Exercise description: Up to and including the line with "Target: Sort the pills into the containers", restate every line of the records below word for word, from the first line on, leaving out the pictures.

-----

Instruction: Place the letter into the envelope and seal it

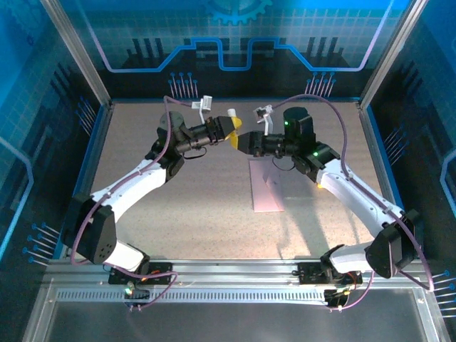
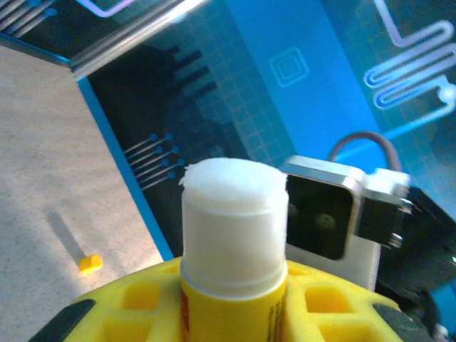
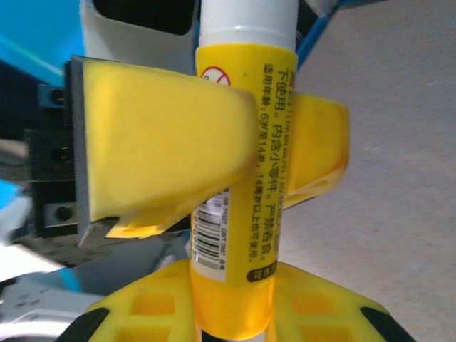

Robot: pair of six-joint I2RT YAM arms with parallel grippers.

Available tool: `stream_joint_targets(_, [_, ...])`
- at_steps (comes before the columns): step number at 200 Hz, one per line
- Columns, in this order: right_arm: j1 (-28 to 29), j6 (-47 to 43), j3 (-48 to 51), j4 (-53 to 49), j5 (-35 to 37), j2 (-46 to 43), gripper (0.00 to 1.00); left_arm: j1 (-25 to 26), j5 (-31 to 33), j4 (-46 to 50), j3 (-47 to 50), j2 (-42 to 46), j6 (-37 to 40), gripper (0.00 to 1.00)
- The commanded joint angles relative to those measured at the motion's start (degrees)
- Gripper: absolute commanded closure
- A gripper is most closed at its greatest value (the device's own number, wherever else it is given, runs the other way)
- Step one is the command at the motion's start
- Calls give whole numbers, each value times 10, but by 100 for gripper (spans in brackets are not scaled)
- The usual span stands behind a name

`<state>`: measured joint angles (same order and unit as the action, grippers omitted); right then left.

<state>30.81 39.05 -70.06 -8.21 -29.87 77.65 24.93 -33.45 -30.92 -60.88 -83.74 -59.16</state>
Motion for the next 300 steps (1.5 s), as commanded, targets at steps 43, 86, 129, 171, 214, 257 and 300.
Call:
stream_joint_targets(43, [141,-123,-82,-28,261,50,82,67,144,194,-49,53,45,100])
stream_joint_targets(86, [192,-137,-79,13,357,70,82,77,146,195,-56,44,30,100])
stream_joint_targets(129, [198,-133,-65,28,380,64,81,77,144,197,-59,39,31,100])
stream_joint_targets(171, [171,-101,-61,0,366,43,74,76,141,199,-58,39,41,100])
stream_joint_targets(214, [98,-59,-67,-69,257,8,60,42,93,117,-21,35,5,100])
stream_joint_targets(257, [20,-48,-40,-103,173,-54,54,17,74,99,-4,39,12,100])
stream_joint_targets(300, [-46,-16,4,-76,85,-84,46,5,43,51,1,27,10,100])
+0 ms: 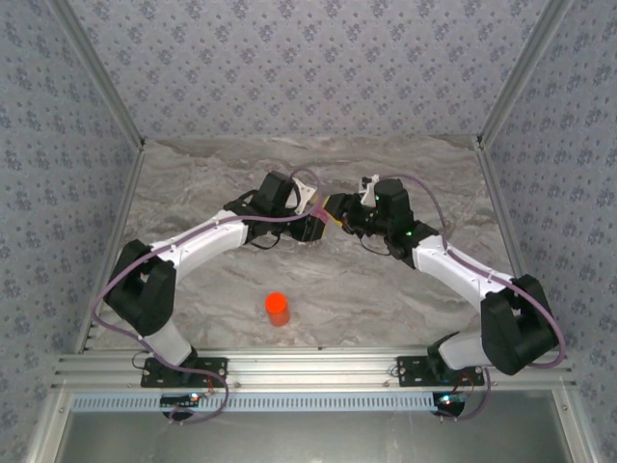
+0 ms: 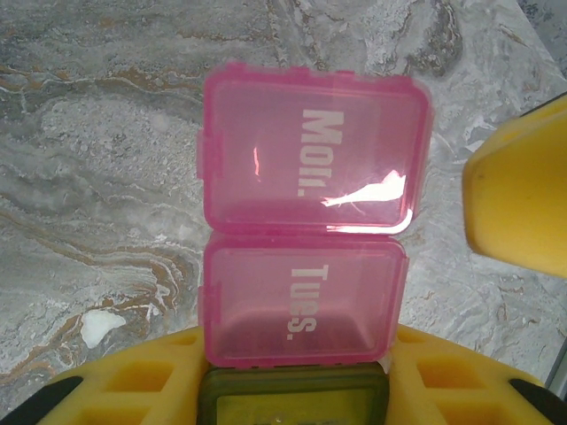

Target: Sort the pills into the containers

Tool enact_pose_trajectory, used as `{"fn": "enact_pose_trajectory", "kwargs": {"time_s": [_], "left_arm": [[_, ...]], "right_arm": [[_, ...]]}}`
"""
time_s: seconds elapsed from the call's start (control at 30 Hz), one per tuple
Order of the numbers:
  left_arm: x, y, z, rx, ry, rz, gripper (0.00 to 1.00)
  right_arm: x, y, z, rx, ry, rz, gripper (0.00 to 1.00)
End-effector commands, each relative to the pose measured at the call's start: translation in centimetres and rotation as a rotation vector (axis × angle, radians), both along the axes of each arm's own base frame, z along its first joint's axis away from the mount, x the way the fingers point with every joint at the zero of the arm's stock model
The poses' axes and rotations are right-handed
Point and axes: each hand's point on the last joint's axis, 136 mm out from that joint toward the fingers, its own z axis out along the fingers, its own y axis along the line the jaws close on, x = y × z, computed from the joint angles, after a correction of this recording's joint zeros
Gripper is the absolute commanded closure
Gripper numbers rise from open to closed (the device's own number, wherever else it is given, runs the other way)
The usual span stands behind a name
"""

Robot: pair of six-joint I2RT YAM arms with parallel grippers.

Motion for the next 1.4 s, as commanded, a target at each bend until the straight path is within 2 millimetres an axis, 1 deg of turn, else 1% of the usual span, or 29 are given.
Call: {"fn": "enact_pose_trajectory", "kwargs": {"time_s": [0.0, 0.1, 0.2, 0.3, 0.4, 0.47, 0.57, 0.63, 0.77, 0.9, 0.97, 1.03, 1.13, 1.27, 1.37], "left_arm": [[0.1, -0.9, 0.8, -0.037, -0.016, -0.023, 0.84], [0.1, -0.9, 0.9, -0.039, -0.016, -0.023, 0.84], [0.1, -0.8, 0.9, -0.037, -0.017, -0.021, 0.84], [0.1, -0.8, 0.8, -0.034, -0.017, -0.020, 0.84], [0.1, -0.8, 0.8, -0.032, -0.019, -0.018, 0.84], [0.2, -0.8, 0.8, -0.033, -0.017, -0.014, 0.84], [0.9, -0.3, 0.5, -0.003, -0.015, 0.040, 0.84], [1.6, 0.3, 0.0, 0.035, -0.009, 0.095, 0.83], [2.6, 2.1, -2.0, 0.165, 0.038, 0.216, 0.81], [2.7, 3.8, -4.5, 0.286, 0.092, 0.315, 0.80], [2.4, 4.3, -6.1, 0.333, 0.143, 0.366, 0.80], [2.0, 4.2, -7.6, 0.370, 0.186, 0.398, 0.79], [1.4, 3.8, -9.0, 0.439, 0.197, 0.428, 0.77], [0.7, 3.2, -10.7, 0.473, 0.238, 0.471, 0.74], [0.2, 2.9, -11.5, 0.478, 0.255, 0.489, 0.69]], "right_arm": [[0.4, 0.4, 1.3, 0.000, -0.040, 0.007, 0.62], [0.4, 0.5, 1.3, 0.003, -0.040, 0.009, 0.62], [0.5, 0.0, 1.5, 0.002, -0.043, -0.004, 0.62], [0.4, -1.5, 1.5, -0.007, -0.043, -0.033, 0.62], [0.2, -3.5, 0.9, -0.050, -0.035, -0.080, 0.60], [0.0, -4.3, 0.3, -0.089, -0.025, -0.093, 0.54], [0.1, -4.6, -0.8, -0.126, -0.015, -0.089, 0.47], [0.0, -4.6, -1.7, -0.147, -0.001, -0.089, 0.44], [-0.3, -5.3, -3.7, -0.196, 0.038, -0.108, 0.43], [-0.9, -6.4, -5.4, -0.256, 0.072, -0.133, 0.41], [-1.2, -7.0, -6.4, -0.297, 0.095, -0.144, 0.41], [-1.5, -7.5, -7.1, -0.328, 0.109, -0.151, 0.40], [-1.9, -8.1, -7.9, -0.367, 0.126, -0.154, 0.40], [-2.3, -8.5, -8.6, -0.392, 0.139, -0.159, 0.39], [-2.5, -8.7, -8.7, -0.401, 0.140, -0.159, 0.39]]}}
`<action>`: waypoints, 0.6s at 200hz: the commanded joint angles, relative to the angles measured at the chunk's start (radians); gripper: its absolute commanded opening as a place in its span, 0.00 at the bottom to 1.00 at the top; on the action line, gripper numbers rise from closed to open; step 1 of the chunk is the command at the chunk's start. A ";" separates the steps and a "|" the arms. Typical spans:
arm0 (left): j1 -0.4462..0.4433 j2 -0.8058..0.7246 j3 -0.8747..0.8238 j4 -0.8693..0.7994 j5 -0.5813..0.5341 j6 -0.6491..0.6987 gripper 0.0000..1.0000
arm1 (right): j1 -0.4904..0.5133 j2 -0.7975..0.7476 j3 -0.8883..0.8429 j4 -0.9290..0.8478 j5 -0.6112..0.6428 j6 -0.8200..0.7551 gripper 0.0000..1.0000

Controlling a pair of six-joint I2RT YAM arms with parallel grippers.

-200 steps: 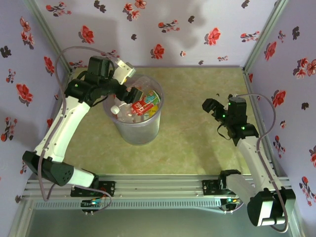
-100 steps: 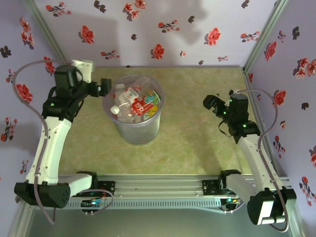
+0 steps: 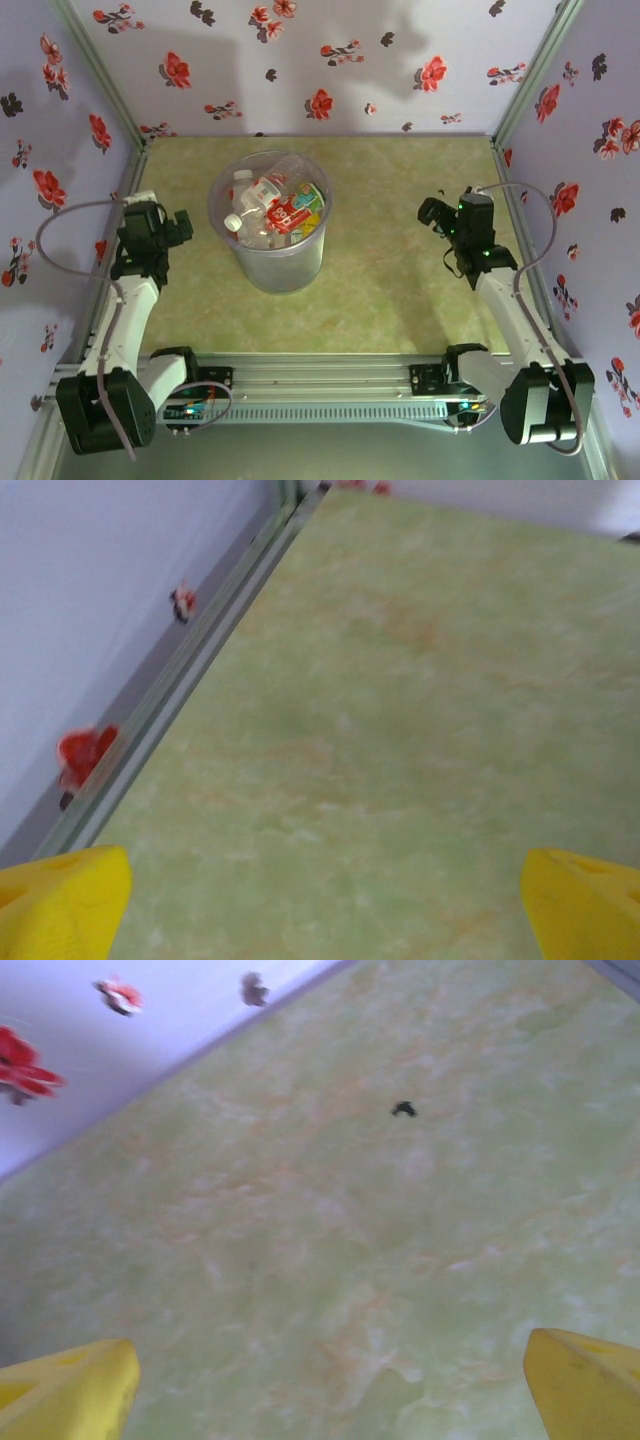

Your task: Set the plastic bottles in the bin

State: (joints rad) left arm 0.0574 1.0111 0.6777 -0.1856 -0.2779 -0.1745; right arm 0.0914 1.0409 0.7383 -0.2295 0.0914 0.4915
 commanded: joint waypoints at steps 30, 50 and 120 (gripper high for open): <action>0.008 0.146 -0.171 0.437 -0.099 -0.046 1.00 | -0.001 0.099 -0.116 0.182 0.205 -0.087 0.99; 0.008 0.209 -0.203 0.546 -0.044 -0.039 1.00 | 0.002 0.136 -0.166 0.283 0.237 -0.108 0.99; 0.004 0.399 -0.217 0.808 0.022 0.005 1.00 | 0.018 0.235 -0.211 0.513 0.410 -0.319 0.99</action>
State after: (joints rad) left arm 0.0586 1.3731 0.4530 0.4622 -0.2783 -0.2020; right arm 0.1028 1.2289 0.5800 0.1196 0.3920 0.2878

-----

Answer to this task:
Instruction: Place the letter into the envelope and seal it


Robot: pair of six-joint I2RT YAM arms with parallel grippers.

Available tool: `stream_joint_targets(_, [_, ...])`
- at_steps (comes before the columns): step number at 200 Hz, one per line
- Columns, in this order: right_arm: j1 (-28 to 29), j6 (-47 to 43), j3 (-48 to 51), j4 (-53 to 49), j5 (-35 to 37), j2 (-46 to 43), gripper (0.00 to 1.00); left_arm: j1 (-25 to 26), j5 (-31 to 33), j4 (-46 to 50), j3 (-47 to 50), j2 (-42 to 46), j6 (-37 to 40), gripper (0.00 to 1.00)
- The commanded joint angles relative to those measured at the motion's start (degrees)
- Gripper: absolute commanded closure
- A gripper is most closed at its greatest value (the device's own number, wherever else it is given, runs the other way)
- Step one is the command at the motion's start
- Calls give whole numbers, each value times 10, but by 100 for gripper (spans in brackets are not scaled)
- The usual span stands behind a name

`<state>`: measured joint angles (same order and unit as the action, grippers omitted); right then left.

<state>30.81 39.05 -70.06 -8.21 -29.87 77.65 24.93 -33.45 -30.92 -60.88 -83.74 -59.16</state>
Motion for the next 300 steps (1.5 s), as commanded, targets at steps 43, 86, 129, 171, 214, 257 and 300.
Call:
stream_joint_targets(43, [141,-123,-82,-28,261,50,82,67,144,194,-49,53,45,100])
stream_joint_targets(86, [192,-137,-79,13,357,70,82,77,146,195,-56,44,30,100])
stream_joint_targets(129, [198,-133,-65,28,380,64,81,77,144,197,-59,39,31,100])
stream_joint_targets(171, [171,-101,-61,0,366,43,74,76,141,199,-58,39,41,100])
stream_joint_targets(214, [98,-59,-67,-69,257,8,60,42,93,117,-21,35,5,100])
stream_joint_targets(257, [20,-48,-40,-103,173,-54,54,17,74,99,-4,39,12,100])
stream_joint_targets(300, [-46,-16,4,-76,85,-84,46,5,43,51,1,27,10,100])
+0 ms: 
+0 ms: 

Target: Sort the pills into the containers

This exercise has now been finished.